## Task prompt
Take the data below and extract the lines from the one with "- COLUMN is" to the one with "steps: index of", inclusive, exactly as written.

Records for processing Start Marker

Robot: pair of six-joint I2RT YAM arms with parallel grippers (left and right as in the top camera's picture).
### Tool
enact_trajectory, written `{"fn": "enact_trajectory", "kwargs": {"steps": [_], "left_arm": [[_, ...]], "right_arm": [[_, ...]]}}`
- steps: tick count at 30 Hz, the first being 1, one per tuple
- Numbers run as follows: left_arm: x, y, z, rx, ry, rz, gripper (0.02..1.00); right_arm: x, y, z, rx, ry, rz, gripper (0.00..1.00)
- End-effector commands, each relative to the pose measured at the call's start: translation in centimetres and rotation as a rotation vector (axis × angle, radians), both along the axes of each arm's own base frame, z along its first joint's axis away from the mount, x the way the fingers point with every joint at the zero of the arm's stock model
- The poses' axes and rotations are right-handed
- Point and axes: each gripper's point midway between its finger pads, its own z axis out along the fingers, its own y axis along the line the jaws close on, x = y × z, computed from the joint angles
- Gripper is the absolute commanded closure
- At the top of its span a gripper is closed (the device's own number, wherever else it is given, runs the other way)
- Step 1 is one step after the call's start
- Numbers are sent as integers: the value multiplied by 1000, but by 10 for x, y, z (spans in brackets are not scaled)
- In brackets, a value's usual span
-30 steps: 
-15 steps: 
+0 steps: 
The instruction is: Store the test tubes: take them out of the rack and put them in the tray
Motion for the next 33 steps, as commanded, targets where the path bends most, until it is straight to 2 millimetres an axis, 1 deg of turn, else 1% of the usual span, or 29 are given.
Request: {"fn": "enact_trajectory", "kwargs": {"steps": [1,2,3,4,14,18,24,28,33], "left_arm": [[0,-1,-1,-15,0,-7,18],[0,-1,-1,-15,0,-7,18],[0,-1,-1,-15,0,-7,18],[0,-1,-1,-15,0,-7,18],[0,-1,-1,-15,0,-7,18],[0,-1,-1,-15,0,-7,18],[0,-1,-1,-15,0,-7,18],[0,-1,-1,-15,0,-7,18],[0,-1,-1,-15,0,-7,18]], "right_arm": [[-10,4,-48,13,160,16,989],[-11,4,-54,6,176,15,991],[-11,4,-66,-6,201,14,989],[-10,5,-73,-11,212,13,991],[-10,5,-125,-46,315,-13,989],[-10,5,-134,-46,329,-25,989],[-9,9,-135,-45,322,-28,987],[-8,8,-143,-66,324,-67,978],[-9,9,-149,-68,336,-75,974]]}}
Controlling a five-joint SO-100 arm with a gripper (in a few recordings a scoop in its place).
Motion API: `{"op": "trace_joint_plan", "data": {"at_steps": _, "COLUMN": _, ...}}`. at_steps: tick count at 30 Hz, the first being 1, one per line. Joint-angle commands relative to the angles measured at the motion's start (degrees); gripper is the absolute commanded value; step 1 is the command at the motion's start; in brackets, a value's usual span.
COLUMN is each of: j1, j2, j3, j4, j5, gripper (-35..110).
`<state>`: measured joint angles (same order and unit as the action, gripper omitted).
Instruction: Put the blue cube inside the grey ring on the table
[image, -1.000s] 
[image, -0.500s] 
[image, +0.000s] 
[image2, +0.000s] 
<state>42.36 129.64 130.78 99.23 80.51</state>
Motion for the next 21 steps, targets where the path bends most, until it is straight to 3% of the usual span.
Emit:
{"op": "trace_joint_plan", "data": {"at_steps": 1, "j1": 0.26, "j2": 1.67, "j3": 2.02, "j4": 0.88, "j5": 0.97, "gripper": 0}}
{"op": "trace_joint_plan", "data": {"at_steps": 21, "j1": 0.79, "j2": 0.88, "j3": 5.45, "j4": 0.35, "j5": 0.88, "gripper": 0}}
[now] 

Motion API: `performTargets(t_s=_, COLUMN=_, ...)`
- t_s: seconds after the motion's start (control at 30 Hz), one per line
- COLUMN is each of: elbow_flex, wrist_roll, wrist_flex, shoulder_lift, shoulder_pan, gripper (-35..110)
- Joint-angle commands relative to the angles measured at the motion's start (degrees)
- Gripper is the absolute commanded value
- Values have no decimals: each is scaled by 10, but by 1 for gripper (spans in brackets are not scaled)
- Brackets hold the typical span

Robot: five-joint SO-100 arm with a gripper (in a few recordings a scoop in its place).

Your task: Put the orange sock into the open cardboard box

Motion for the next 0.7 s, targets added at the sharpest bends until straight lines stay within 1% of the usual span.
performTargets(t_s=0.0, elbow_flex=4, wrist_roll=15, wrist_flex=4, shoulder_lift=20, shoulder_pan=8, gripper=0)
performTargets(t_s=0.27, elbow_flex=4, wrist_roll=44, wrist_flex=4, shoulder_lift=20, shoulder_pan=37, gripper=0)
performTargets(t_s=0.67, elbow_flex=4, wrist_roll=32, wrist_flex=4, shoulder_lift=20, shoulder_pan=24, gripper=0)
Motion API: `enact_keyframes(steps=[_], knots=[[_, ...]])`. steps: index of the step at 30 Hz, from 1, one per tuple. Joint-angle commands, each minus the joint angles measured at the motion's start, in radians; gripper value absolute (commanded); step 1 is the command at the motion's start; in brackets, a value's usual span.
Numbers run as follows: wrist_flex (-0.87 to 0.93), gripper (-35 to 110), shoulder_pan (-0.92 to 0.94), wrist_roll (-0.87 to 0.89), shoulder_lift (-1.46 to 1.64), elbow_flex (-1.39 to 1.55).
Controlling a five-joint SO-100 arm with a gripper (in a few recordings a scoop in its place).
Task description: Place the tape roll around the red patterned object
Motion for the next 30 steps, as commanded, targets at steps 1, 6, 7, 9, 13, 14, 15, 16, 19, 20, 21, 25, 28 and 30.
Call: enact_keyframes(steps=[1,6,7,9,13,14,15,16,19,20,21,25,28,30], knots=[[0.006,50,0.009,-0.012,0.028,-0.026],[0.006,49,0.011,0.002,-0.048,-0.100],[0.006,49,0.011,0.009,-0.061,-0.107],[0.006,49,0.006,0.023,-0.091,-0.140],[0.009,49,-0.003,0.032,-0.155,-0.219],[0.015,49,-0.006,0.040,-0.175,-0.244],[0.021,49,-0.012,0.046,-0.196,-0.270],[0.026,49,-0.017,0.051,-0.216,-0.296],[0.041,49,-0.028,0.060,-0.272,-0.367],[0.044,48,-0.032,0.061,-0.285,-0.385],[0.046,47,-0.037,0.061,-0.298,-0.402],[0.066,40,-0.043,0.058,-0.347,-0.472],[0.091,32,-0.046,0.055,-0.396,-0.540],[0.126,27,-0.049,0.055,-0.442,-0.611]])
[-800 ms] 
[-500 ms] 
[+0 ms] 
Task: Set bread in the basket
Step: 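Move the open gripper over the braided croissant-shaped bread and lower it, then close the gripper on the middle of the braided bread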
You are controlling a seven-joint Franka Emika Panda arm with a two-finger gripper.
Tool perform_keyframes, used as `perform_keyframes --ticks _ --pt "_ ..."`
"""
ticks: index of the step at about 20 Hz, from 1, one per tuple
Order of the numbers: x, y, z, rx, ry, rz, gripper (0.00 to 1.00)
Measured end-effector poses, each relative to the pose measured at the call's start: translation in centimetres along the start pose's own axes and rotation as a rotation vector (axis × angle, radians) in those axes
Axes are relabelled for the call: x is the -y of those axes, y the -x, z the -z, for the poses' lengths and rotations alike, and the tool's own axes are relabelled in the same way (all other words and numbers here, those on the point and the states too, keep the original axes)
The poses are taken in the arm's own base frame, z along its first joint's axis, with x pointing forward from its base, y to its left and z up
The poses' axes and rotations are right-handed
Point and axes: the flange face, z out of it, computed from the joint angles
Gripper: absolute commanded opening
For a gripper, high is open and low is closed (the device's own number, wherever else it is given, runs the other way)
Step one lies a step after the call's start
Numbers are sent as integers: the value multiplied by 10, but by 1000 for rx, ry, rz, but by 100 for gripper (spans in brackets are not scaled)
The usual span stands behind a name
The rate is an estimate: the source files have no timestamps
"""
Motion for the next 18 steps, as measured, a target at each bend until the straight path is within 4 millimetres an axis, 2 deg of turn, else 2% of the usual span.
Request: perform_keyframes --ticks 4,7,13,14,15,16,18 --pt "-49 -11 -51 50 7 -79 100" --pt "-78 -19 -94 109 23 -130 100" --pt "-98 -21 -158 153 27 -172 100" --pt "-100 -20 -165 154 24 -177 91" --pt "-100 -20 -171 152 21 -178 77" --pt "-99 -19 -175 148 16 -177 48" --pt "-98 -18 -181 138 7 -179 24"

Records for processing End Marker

## Exercise solution
- COLUMN is each of: elbow_flex, wrist_roll, wrist_flex, shoulder_lift, shoulder_pan, gripper (-35..110)
- Joint-angle commands relative to the angles measured at the motion's start (degrees)
- Gripper is the absolute commanded value
- Values have no decimals: each is scaled by 10, but by 1 for gripper (spans in brackets are not scaled)
- Brackets hold the typical span

Robot: five-joint SO-100 arm with a gripper (in a few recordings a scoop in its place).

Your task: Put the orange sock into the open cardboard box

Motion for the next 0.7 s, targets added at the sharpest bends until straight lines stay within 1% of the usual span.
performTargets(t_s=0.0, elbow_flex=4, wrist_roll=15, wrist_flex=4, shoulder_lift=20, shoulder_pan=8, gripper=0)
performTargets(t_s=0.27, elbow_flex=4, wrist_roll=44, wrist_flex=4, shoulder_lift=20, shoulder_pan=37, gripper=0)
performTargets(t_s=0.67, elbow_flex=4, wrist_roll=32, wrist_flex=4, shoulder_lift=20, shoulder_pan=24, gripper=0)
Motion API: `enact_keyframes(steps=[_], knots=[[_, ...]])`. steps: index of the step at 30 Hz, from 1, one per tuple. Joint-angle commands, each minus the joint angles measured at the motion's start, in radians; gripper value absolute (commanded); step 1 is the command at the motion's start; in brackets, a value's usual span.

No more output is needed for this exercise.